## INSTRUCTIONS TO FOLLOW
If a line comes after the one containing "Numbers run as", leave it out; copy every line before it, and that line too, exactly as written, starting from the first line of the entries.

## LISTED ENTRIES
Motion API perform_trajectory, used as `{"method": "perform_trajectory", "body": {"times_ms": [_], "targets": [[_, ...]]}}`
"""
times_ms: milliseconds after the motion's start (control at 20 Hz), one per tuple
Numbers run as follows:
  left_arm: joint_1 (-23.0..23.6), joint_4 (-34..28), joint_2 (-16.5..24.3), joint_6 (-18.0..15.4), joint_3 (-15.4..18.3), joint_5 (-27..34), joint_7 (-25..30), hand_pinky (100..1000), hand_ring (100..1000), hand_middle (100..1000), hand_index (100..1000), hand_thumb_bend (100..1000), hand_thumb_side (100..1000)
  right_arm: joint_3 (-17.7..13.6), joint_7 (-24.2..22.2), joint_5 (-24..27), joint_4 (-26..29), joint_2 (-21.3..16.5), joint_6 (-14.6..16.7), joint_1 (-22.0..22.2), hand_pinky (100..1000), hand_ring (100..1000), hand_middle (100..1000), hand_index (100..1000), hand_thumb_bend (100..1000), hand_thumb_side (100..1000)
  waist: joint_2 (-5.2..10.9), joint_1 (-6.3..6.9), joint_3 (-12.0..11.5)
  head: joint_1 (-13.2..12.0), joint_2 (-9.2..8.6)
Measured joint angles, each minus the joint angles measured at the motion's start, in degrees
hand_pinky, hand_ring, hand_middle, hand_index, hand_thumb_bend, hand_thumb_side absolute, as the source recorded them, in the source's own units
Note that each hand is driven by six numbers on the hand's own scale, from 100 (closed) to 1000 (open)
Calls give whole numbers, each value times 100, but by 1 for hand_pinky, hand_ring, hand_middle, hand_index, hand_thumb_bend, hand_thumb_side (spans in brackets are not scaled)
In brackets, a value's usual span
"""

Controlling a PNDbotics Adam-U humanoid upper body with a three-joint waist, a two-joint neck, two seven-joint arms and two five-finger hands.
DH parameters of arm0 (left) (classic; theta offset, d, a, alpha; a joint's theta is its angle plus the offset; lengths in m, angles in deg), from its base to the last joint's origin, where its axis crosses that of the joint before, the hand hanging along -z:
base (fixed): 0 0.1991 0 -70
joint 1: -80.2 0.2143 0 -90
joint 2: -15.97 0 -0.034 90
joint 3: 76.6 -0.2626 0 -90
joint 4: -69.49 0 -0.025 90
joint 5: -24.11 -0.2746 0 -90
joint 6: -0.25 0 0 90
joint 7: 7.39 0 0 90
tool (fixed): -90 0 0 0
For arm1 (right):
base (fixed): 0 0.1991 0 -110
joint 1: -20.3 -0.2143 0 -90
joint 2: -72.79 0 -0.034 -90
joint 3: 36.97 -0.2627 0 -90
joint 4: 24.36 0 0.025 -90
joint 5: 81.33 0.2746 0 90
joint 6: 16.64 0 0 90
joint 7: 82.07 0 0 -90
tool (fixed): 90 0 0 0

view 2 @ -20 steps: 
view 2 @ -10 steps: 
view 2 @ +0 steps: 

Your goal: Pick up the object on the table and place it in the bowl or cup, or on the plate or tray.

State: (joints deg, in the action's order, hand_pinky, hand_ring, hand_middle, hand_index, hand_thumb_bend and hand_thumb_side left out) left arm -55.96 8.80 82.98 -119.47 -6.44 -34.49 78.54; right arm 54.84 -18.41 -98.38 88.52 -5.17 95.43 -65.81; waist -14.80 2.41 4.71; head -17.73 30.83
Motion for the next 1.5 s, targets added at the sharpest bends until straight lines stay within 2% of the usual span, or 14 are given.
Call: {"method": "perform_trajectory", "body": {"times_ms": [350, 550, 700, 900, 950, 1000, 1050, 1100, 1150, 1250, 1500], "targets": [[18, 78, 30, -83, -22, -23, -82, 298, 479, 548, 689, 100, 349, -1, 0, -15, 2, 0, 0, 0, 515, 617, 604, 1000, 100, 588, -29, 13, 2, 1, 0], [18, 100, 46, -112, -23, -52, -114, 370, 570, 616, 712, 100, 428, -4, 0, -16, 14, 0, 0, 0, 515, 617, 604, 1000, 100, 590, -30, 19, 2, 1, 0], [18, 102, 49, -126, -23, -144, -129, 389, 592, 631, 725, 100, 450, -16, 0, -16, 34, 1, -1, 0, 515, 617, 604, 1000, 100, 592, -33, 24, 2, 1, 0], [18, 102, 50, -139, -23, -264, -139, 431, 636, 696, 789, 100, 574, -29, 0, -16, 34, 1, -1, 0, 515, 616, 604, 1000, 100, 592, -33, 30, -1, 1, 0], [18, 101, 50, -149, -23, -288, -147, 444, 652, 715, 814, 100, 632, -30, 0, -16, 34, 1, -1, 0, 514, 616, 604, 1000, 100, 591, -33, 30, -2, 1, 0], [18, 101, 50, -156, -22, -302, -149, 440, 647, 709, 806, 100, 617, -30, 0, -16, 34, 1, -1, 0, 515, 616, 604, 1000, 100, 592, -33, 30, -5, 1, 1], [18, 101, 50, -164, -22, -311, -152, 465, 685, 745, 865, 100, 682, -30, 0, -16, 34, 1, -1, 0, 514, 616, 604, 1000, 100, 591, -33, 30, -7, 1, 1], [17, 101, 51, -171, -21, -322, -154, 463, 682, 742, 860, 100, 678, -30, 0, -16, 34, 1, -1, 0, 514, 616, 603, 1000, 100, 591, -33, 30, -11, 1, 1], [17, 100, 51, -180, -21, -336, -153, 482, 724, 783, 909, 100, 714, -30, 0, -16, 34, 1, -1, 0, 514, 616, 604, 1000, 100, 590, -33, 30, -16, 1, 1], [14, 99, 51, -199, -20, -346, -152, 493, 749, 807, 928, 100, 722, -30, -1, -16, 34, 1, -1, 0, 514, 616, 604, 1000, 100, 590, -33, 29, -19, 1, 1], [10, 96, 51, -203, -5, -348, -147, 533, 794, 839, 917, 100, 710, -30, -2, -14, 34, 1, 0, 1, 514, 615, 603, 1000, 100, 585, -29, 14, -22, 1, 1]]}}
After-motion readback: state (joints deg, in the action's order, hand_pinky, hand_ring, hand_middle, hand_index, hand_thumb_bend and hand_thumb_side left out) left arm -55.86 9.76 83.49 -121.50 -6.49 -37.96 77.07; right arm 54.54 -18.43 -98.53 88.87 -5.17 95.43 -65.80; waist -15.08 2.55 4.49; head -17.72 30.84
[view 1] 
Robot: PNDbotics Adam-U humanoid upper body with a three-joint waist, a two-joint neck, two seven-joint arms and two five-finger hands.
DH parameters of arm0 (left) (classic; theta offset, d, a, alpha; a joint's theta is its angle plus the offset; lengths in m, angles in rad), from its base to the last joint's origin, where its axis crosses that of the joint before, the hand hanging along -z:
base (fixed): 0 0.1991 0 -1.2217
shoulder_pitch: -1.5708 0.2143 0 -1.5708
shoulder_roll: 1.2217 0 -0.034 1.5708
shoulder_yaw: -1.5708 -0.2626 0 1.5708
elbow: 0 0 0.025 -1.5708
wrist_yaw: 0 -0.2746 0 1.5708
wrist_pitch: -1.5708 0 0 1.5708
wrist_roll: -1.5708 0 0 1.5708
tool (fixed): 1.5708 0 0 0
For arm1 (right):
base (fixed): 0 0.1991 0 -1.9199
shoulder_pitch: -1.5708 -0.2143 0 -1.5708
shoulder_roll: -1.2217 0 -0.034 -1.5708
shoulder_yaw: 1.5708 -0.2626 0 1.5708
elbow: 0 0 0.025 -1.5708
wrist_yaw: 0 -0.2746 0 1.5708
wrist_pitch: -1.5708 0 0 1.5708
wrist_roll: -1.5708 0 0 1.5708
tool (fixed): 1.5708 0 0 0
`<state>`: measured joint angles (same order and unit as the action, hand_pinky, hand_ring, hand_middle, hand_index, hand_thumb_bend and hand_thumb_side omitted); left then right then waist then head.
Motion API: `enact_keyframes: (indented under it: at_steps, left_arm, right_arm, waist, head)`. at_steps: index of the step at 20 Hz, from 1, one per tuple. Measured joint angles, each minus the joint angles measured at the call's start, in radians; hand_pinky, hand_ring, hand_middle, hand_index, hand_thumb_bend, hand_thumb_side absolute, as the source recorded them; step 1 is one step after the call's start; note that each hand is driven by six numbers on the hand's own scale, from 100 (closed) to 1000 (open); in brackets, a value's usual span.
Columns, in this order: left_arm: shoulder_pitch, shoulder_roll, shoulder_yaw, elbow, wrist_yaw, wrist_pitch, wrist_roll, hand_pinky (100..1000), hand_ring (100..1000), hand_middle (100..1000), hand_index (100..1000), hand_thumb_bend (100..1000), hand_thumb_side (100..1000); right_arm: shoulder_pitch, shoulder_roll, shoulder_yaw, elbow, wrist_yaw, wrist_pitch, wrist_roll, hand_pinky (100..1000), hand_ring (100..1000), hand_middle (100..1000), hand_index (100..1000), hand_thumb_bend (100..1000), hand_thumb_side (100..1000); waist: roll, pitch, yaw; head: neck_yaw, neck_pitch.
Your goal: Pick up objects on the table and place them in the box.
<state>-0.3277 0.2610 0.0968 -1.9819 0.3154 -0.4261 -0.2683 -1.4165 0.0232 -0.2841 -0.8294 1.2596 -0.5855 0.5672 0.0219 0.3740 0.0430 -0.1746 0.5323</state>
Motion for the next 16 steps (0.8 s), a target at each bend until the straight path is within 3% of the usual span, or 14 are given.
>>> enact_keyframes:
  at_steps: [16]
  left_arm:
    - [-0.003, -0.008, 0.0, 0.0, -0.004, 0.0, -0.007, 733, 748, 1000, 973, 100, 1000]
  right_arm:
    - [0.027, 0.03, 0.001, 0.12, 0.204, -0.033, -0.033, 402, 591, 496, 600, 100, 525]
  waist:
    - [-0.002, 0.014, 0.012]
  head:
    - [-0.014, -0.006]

## RESULT OF THE EXERCISE
Motion API perform_trajectory, used as `{"method": "perform_trajectory", "body": {"times_ms": [_], "targets": [[_, ...]]}}`
"""
times_ms: milliseconds after the motion's start (control at 20 Hz), one per tuple
Numbers run as follows:

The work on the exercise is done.